Tumor model
All experimental procedures were approved by the Danish Animal Welfare Council, the Danish Ministry of Justice. Dulbecco’s Modified Eagle Medium were supplemented with 10 % Fetal Calf Serum (FCS) and 1 % penicillin-streptomycin for growth of FaDu cells in culture flaks until confluency, retained in 5 % CO2 incubator at 37 ° C. Six weeks old female NMRI nude (Naval Medical Research Institute) mice were purchased from Taconic Europe (Borup, Denmark). After one week of adaptation, 34 animals were inoculated with FaDu tumor cells subcutaneously on both left and right flank. Half of the mice (n = 17) were injected with a suspension for each tumor consisting of 2.5 × 106 FaDu cells in 50 μL Dulbecco’s Modified Eagle Medium (Life Technologies, Carlsbad, CA, USA) (−MG group; n = 17). For +MG group (n = 17) 50 μL Matrixgel™ Basement Membrane Matrix (BD Biosciences, San Jose, CA, USA) was added and a total volume of 100 μL containing 2.5 × 106 FaDu cells injected. Tumor size and weight were measured continuously from day 5 post implant to follow the development of tumors and monitor the health of the mice.
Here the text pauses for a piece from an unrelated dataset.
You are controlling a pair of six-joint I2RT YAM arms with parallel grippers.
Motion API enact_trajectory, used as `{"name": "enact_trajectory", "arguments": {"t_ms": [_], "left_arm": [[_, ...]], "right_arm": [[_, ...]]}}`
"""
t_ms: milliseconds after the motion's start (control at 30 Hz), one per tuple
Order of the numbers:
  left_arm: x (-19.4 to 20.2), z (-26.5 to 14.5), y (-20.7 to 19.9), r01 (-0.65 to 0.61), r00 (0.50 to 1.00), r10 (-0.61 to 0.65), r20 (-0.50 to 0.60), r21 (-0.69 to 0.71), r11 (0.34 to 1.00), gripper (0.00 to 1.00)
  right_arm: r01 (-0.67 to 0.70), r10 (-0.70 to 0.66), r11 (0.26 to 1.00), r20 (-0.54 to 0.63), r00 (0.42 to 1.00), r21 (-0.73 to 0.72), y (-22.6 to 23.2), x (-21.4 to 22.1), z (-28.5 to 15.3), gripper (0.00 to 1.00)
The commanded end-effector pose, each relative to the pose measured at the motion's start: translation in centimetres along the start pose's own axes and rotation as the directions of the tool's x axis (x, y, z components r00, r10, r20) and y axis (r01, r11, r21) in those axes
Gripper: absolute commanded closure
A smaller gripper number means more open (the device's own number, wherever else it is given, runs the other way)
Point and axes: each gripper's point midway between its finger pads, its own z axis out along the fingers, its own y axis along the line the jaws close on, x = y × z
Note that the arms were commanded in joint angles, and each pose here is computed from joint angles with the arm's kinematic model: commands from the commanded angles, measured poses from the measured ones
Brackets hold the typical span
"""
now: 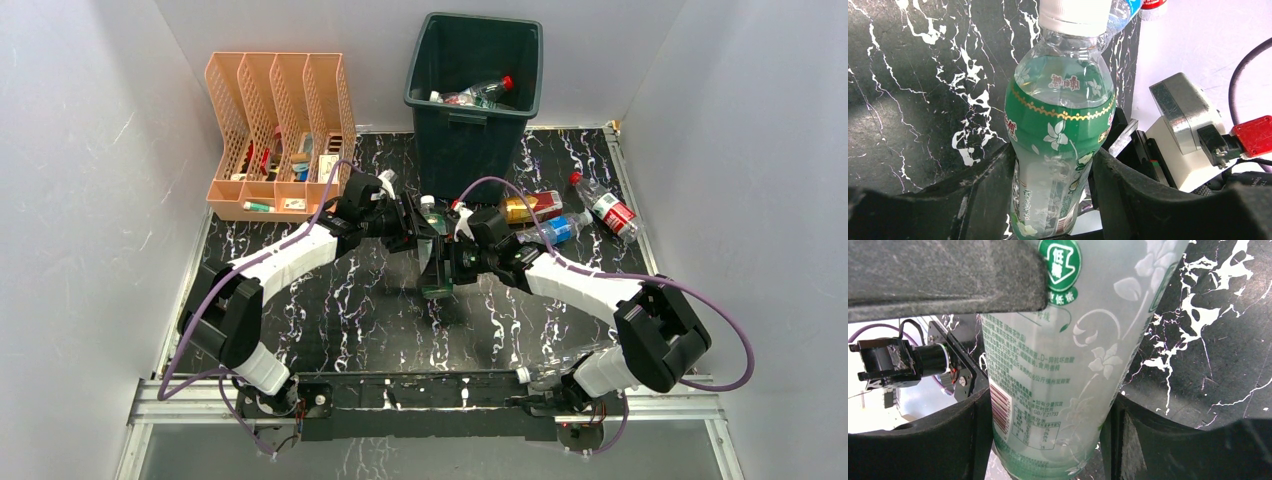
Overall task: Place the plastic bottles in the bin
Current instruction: Pick up the plastic bottle at the center of the board.
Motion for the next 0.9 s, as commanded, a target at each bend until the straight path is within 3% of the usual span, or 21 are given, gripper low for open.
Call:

Mice were housed in IVC rack from Techniplast in Type III SPF cages with 8 mice in each cage. Purified water and chow food was available ad libitum for mice unless anything else is described.
Group determination
Of the 34 mice included in study; 14 mice (+MG, n = 7; −MG, n = 7) were randomized to sub study I where all mice were 18F- fluorodeoxyglucose (18F-FDG) PET/CT scanned on Day 5, 8, 12, 15, and 19. In sub study II that included ten mice from the +MG group (n = 10) and ten mice from the -MG group (n = 10), tumors were collected when reaching predetermined sizes (200–400 mm3, 500–700 mm3, 800–1100 mm3) for immunohistochemistry (IHC) analysis of tumor characteristics.
Volume determination
Tumor volume determination with external caliper was made by measuring the greatest longitudinal diameter and transverse diameter. Tumor volume was then calculated by following ellipsoid equation [15, 16]:
$$ Tumor\kern0.5em Volume=\pi \kern0.5em \cdot \kern0.5em {\left(\frac{longitudinal\kern0.5em diameter+ transverse\kern0.5em diameter}{2}\right)}^3\kern0.5em \cdot \kern0.5em \frac{1}{6} $$
Tumor volumes determined from 18F-FDG PET/CT were generated by manually drawing regions of interest (ROIs) to cover the entire tumor by numerous tomographic voxels, and summation of these defined the 3D tumor volume.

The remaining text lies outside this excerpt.